ACTIVITY: Every line containing the string "cloth" is to be copied from the records.
-- ENTRIES SHOWN follows --
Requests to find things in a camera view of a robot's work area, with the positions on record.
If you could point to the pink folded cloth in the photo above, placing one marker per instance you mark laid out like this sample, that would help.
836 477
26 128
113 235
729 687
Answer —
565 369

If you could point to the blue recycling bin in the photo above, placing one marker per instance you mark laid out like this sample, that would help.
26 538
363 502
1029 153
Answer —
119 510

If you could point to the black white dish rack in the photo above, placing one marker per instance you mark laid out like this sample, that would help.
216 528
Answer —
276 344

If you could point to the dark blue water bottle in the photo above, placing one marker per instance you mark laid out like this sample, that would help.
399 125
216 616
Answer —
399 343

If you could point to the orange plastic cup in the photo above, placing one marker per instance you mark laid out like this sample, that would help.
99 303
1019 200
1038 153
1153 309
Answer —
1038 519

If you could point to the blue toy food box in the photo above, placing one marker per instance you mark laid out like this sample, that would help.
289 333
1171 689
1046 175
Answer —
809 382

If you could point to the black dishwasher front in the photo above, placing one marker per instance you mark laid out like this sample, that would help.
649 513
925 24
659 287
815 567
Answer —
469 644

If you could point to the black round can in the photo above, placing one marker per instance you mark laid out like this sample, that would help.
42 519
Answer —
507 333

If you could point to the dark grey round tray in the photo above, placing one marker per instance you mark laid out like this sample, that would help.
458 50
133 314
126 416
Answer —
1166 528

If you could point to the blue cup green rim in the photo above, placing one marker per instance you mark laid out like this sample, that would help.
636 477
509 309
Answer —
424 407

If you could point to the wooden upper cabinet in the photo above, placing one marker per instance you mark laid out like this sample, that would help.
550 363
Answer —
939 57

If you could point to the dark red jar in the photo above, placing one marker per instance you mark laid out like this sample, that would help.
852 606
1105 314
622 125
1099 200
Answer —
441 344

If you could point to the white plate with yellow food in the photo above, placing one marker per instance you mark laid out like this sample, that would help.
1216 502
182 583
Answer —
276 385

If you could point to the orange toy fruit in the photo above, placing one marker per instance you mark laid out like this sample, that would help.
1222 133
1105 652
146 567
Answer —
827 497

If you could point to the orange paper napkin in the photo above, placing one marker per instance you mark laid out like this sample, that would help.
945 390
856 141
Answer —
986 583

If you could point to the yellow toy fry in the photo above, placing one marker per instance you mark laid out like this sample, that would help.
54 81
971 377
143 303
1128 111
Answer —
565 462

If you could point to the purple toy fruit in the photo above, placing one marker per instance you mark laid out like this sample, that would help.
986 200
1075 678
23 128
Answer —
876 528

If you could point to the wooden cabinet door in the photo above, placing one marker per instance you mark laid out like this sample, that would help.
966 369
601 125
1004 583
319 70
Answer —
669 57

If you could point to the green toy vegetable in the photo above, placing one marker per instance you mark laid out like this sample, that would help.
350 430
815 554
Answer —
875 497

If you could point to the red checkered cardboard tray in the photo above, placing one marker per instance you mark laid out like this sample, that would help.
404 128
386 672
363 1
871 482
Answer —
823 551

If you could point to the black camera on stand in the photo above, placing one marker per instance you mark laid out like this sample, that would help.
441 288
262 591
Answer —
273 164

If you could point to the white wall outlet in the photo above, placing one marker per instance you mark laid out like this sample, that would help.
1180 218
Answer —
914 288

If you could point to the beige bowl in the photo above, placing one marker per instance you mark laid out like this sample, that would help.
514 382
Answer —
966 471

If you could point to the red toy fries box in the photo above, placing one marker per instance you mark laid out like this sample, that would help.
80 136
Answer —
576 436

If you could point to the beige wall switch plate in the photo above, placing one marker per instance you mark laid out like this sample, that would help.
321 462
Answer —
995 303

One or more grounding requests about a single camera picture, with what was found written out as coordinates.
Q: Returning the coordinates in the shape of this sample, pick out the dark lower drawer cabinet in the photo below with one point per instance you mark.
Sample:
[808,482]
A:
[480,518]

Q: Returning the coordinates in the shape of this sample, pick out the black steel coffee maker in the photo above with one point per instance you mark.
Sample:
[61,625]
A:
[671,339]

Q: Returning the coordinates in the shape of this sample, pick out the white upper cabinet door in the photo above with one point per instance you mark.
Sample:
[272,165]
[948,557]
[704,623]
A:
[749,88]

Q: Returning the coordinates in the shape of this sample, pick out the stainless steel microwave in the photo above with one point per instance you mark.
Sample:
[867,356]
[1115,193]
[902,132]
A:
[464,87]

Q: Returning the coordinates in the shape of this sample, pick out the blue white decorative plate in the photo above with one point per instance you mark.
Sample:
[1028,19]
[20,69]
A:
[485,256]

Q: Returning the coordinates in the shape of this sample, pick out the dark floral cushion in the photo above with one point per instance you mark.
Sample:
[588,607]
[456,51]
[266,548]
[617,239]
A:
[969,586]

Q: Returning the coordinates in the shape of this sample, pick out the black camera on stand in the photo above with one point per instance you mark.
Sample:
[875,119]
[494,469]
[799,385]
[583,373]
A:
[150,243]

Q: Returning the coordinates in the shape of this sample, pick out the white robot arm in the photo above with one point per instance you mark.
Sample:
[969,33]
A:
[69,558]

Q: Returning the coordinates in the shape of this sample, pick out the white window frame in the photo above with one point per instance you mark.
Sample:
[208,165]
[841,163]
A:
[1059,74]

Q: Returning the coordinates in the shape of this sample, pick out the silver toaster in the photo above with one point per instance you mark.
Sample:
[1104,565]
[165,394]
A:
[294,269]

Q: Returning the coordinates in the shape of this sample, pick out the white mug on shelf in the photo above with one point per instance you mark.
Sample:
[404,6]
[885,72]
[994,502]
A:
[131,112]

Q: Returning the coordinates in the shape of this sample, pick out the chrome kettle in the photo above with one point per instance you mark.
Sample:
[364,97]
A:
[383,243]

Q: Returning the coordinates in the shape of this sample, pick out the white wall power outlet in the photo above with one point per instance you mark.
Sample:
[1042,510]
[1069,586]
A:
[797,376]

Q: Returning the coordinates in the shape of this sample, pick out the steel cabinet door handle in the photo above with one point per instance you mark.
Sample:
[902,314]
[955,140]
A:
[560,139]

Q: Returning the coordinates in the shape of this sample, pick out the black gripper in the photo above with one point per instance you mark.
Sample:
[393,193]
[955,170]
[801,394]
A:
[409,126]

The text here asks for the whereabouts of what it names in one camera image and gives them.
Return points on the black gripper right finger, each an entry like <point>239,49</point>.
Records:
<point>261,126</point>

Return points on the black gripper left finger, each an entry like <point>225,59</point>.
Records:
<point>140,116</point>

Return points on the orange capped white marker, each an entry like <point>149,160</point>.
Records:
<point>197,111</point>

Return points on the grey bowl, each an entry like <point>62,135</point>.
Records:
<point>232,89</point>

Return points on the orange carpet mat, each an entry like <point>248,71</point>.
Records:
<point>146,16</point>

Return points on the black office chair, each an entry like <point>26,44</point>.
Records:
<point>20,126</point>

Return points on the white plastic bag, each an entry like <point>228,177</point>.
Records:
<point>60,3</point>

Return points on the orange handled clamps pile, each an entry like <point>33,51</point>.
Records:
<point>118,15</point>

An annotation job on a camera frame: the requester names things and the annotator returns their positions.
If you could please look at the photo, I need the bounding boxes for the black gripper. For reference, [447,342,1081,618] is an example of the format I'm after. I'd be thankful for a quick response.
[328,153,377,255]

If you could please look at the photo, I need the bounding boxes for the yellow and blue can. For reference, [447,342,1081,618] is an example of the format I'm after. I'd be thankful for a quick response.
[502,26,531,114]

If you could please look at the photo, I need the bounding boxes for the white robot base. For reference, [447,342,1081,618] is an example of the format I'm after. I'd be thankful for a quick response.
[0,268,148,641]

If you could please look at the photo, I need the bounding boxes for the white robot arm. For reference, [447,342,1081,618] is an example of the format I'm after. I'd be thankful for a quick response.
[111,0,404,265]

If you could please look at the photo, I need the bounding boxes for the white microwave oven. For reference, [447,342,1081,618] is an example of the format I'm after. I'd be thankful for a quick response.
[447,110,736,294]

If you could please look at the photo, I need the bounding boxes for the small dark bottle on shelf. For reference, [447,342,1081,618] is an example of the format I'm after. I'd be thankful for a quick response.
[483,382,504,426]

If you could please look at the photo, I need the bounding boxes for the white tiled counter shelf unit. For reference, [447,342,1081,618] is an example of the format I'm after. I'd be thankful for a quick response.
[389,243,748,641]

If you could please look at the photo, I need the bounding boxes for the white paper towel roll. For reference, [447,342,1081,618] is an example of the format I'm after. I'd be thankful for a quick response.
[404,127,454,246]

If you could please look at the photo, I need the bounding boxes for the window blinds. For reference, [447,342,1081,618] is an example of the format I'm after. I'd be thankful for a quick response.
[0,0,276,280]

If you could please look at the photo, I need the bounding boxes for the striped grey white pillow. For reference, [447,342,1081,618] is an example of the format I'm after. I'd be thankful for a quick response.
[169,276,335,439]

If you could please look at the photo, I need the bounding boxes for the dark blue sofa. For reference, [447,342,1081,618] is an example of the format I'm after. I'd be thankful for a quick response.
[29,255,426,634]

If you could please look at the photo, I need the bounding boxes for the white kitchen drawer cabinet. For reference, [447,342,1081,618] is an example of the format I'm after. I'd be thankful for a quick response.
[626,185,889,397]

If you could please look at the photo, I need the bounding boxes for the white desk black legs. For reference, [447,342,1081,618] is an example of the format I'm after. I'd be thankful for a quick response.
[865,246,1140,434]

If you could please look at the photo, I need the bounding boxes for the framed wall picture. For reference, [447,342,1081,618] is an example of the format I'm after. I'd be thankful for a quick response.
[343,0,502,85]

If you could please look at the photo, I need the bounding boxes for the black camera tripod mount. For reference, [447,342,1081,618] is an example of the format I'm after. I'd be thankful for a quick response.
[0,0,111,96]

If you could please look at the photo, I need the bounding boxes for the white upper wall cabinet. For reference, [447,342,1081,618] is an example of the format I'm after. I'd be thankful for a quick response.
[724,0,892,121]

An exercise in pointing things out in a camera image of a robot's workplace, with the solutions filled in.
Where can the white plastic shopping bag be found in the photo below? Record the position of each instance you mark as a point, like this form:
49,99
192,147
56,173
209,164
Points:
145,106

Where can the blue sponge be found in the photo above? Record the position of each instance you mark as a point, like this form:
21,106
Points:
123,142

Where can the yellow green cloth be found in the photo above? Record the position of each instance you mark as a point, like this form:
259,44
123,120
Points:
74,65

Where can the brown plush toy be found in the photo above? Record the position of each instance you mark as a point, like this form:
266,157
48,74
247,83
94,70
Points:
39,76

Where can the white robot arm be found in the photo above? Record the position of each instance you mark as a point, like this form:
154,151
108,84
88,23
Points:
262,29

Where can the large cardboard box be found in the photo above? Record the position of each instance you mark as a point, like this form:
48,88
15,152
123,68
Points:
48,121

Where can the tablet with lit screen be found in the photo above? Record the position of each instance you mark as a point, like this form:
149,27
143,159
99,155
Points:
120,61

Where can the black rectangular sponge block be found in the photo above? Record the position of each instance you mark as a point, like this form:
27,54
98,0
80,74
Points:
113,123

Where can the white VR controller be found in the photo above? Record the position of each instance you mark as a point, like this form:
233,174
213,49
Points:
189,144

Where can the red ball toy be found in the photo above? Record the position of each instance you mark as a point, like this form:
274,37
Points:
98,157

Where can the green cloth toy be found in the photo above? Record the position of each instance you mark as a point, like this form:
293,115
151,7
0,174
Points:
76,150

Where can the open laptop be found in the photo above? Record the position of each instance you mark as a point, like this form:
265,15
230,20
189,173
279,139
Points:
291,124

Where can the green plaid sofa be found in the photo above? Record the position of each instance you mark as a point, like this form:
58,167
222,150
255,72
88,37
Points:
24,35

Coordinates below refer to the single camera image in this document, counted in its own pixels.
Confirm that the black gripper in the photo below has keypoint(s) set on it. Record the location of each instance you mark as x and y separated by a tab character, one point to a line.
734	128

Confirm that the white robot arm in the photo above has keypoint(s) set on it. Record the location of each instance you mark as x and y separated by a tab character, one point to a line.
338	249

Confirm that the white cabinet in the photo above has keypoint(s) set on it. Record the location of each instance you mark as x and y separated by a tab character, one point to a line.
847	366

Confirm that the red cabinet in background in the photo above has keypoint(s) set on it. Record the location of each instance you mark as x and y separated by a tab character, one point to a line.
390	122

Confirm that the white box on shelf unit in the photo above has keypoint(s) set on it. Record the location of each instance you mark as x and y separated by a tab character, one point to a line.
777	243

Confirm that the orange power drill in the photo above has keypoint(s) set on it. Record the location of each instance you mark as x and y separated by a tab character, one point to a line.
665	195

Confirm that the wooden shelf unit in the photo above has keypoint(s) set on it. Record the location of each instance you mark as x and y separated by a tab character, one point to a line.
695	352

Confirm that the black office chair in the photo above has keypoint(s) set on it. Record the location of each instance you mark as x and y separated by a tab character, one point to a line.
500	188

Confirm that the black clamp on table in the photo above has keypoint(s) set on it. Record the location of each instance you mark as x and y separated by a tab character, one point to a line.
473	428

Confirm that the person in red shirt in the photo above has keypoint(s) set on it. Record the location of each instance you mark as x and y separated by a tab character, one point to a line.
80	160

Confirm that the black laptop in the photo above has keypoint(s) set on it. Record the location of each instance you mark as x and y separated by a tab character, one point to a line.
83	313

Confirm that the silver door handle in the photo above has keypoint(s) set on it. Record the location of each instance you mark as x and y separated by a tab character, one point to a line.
-- ENTRIES SHOWN concluded --
THE ANSWER:
If you could point to the pink folded cloth in the photo above, placing one marker per instance you mark laid out like this sample, that would help.
Where can the yellow green cloth be found in the photo above? Record the position of each instance you mark as a point, like this form:
Where can the green cloth toy be found in the photo above? Record the position of each instance you mark as a point, like this form:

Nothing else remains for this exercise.